Omitting all images, transcribe the entries word for word.

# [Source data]
__________________________________________________
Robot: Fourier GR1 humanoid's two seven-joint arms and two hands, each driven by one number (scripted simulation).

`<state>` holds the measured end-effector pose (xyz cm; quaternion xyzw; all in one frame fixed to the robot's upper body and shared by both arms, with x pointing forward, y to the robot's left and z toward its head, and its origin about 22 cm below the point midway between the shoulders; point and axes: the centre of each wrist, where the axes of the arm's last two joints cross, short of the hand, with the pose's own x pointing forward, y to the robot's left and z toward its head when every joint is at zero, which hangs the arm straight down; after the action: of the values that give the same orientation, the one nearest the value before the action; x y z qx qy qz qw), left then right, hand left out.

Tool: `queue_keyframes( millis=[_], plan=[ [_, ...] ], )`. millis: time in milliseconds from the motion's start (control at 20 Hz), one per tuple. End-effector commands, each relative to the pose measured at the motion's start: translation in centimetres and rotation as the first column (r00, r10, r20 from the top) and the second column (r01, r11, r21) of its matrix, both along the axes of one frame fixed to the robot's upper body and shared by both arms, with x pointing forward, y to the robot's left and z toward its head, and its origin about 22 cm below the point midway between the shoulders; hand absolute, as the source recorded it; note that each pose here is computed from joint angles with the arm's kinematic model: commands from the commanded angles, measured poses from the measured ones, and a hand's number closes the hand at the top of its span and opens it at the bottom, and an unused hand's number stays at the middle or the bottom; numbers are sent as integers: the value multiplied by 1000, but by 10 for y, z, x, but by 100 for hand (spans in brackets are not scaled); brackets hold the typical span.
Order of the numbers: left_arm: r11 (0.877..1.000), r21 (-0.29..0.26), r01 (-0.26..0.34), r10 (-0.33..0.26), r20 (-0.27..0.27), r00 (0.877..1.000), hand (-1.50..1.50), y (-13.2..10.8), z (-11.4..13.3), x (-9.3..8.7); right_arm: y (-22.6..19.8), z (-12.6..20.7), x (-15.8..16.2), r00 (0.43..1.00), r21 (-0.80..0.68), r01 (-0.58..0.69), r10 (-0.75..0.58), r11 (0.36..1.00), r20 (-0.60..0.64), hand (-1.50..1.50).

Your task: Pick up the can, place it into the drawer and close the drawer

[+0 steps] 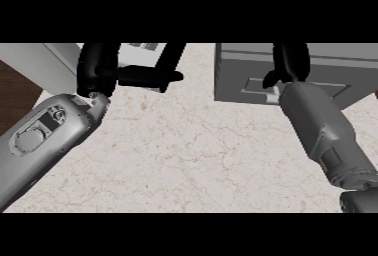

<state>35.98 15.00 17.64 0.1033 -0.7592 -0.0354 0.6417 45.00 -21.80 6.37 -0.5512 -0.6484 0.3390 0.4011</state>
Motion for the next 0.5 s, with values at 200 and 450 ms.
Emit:
queue_keyframes(
  millis=[200,450],
  plan=[
    [1000,-3,12,-12,-9,1000,-150,9,-10,-5,26,38,15,994,185,-98,86,978,73,-150],
    [1000,3,6,-6,-2,1000,-150,7,-15,-8,44,33,13,985,371,-170,143,913,100,-150]
  ],
)
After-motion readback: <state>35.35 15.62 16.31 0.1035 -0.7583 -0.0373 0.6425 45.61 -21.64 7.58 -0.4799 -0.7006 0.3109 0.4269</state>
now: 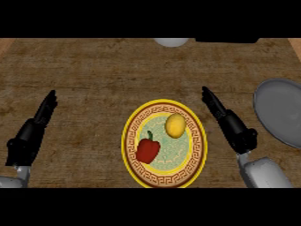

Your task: Pick the bell pepper from the plate and place it in the pan

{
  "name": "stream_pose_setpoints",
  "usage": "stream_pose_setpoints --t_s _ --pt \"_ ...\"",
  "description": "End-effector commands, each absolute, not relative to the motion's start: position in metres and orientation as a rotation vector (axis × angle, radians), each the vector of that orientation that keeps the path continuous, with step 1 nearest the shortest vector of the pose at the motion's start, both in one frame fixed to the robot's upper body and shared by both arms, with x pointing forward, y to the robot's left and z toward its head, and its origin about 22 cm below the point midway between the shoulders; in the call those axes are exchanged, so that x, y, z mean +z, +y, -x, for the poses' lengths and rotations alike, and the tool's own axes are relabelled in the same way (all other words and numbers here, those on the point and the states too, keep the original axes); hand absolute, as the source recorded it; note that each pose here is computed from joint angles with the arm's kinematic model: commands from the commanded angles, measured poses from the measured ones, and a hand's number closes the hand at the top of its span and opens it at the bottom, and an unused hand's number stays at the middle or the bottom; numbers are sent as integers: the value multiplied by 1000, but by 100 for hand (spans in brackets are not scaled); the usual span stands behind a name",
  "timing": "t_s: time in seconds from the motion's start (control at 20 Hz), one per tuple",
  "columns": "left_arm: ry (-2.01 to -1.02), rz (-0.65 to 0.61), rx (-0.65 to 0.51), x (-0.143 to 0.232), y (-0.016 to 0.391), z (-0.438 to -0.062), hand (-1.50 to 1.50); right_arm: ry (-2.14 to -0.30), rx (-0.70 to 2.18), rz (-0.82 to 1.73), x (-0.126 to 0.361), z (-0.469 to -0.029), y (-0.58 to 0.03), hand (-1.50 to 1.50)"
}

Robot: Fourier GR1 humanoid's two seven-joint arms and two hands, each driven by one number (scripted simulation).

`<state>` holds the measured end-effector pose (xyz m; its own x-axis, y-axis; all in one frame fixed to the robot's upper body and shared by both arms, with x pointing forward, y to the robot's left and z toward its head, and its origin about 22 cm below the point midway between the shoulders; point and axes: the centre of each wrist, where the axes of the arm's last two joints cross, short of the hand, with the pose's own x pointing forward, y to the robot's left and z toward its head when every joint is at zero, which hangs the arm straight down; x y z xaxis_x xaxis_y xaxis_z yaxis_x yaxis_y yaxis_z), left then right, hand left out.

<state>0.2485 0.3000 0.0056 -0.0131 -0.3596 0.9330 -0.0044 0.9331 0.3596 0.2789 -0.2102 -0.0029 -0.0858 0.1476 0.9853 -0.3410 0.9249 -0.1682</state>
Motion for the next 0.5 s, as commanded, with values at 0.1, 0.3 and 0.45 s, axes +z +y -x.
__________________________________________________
# [WRITTEN ANSWER]
Robot: Fourier GR1 humanoid's two seven-joint arms and two hands, each driven by one number (scripted simulation).

`<state>` holds the measured end-effector pose (xyz cm; quaternion xyzw; all in one frame fixed to the robot's upper body and shared by both arms, with x pointing forward, y to the robot's left and z toward its head, and its origin about 22 cm below the point midway between the shoulders; point and axes: the centre of each wrist, where the axes of the arm's last two joints cross, short of the hand, with the pose's own x pointing forward, y to the robot's left and z toward its head when every joint is at zero, which hangs the arm straight down; after the action: of the values that give the same orientation, the one nearest the value before the action; x y z qx qy qz qw), left then right, hand left out.

Tool: `queue_keyframes( millis=[_], plan=[ [_, ...] ], )`. millis: time in milliseconds from the motion's start (control at 20 Hz), one per tuple. End-effector commands, each relative to the pose measured at the motion's start: translation in centimetres and rotation as the first column (r00, r10, r20 from the top) and the second column (r01, r11, r21) of its matrix, both along the axes of one frame fixed to the robot's upper body and shared by both arms, with x pointing forward, y to the robot's left and z toward its head, and its origin about 22 cm below the point midway between the shoulders; hand absolute, as the source recorded it; note that each pose here is computed from joint angles with the arm's kinematic model: commands from the commanded angles, measured poses from the measured ones, and a hand's number closes the hand at the top of its span and opens it at the bottom, and an unused hand's number stays at the middle or the bottom; numbers are sent as integers: the value multiplied by 1000, but by 10 for y, z, x, but by 100 for hand (spans in brackets are not scaled); brackets hold the typical span.
Order of the numbers: left_arm: r11 (0.877..1.000), r21 (-0.29..0.26), r01 (-0.26..0.34), r10 (-0.33..0.26), r20 (-0.27..0.27), r00 (0.877..1.000), hand (-1.50..1.50), y (-13.2..10.8), z (-11.4..13.3), x (-9.3..8.7); right_arm: y (-22.6..19.8), z (-12.6..20.7), x (-15.8..16.2), r00 (0.43..1.00), r21 (-0.80..0.68), r01 (-0.58..0.69), r10 (-0.75..0.58), r11 (0.36..1.00), r20 (-0.60..0.64), hand (-1.50..1.50).

Your task: Pick up the can, place it into the drawer and close the drawer

[+0 steps] 

<state>35.98 15.00 17.64 0.1033 -0.7592 -0.0354 0.6417 45.00 -21.80 6.37 -0.5512 -0.6484 0.3390 0.4011</state>
Motion for the next 0.5 s, with values at 200 and 450 ms.
Emit:
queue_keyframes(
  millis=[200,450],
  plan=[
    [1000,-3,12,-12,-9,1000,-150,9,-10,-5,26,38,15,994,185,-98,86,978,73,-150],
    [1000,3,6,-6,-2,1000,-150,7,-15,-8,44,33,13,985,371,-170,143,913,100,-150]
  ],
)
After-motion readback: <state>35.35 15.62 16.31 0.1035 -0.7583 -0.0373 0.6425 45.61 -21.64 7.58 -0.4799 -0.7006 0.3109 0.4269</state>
now: 

Your task: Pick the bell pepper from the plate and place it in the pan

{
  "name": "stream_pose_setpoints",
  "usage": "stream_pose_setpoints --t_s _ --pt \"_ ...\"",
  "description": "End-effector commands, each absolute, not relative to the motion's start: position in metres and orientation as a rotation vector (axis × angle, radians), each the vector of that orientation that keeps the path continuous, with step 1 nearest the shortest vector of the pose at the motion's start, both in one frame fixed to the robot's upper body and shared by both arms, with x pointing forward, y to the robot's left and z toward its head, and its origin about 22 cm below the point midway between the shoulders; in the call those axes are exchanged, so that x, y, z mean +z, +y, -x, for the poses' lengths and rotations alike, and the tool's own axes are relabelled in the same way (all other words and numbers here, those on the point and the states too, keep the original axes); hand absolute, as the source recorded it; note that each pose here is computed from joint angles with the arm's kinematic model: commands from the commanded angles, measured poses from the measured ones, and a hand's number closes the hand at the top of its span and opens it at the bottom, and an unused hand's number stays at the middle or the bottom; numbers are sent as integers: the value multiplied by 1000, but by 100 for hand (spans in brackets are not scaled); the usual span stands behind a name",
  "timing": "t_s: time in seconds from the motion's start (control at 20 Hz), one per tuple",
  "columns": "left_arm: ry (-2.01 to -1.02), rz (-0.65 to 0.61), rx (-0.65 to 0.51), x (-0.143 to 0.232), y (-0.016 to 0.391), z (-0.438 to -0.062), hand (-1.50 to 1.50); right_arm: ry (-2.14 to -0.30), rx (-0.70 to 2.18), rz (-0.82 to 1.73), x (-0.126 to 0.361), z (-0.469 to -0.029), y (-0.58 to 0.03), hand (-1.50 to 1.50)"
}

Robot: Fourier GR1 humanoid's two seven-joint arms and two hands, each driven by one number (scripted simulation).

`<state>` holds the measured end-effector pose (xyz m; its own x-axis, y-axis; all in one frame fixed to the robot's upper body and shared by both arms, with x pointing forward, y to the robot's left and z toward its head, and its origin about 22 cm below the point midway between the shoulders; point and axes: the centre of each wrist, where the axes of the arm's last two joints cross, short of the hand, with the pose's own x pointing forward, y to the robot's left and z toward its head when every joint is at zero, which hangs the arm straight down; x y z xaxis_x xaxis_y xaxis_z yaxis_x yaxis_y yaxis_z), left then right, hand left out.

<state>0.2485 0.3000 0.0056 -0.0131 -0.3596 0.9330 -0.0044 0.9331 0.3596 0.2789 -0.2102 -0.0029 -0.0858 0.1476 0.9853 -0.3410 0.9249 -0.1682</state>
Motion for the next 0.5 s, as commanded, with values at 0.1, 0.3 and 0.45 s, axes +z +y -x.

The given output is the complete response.